Exercise directions :: Set out the listing word for word. End with the line that contains "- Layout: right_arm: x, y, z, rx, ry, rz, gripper".

Dataset extract ::
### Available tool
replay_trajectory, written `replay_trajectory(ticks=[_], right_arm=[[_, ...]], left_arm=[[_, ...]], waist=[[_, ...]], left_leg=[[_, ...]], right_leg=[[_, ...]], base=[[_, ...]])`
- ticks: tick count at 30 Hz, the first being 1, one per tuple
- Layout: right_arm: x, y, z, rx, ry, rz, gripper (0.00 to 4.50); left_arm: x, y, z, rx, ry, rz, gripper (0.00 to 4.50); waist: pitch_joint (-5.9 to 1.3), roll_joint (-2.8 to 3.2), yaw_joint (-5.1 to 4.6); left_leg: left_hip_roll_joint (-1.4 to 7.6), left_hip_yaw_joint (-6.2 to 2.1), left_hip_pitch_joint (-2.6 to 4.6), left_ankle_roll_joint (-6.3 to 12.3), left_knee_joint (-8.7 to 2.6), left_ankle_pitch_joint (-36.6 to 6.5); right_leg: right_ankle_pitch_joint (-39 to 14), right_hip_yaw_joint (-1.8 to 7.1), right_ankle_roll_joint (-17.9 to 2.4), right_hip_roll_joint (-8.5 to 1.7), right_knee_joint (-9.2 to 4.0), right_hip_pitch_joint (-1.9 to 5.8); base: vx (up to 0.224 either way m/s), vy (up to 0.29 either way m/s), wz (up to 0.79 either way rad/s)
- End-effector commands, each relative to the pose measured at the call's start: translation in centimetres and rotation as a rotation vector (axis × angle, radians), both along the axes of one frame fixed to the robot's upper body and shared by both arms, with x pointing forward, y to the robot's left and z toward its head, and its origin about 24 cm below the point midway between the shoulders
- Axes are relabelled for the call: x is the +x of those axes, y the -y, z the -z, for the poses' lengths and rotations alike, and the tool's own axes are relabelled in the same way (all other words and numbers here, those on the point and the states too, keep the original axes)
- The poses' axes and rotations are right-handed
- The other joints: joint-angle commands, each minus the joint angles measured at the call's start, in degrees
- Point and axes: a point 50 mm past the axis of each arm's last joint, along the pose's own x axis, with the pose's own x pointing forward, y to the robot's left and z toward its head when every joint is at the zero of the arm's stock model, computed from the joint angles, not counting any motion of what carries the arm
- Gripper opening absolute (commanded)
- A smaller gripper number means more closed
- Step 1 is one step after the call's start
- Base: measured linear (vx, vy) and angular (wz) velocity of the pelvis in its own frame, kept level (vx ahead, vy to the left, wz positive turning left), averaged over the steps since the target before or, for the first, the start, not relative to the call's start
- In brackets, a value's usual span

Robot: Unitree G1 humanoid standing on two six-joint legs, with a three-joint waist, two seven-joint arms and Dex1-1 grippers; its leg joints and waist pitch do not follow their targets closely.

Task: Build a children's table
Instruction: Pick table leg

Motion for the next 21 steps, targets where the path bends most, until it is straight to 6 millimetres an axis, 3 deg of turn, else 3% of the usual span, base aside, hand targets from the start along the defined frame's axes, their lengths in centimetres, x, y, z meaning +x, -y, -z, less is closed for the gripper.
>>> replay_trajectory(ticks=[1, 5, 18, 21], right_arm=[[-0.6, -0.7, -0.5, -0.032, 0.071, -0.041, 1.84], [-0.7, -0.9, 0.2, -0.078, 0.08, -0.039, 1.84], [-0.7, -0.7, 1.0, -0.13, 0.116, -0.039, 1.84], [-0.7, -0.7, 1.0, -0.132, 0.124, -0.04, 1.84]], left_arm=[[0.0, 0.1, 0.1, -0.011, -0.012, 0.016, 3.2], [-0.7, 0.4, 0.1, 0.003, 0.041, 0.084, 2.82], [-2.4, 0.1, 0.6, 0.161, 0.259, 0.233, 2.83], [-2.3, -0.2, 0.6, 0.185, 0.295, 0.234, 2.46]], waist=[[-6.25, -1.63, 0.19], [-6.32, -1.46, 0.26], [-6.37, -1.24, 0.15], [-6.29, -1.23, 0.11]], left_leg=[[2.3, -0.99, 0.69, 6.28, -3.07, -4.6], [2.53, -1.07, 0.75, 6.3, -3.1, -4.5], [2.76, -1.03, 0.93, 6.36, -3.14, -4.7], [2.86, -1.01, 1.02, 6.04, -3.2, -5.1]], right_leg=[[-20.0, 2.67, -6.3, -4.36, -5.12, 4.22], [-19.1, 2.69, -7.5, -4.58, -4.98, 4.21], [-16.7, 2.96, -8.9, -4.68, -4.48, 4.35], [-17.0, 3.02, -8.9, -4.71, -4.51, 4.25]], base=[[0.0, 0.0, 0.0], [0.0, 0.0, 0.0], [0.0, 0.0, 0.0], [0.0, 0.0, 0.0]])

Answer box ::
### Available tool
replay_trajectory, written `replay_trajectory(ticks=[_], right_arm=[[_, ...]], left_arm=[[_, ...]], waist=[[_, ...]], left_leg=[[_, ...]], right_leg=[[_, ...]], base=[[_, ...]])`
- ticks: tick count at 30 Hz, the first being 1, one per tuple
- Layout: right_arm: x, y, z, rx, ry, rz, gripper (0.00 to 4.50); left_arm: x, y, z, rx, ry, rz, gripper (0.00 to 4.50); waist: pitch_joint (-5.9 to 1.3), roll_joint (-2.8 to 3.2), yaw_joint (-5.1 to 4.6); left_leg: left_hip_roll_joint (-1.4 to 7.6), left_hip_yaw_joint (-6.2 to 2.1), left_hip_pitch_joint (-2.6 to 4.6), left_ankle_roll_joint (-6.3 to 12.3), left_knee_joint (-8.7 to 2.6), left_ankle_pitch_joint (-36.6 to 6.5); right_leg: right_ankle_pitch_joint (-39 to 14), right_hip_yaw_joint (-1.8 to 7.1), right_ankle_roll_joint (-17.9 to 2.4), right_hip_roll_joint (-8.5 to 1.7), right_knee_joint (-9.2 to 4.0), right_hip_pitch_joint (-1.9 to 5.8); base: vx (up to 0.224 either way m/s), vy (up to 0.29 either way m/s), wz (up to 0.79 either way rad/s)

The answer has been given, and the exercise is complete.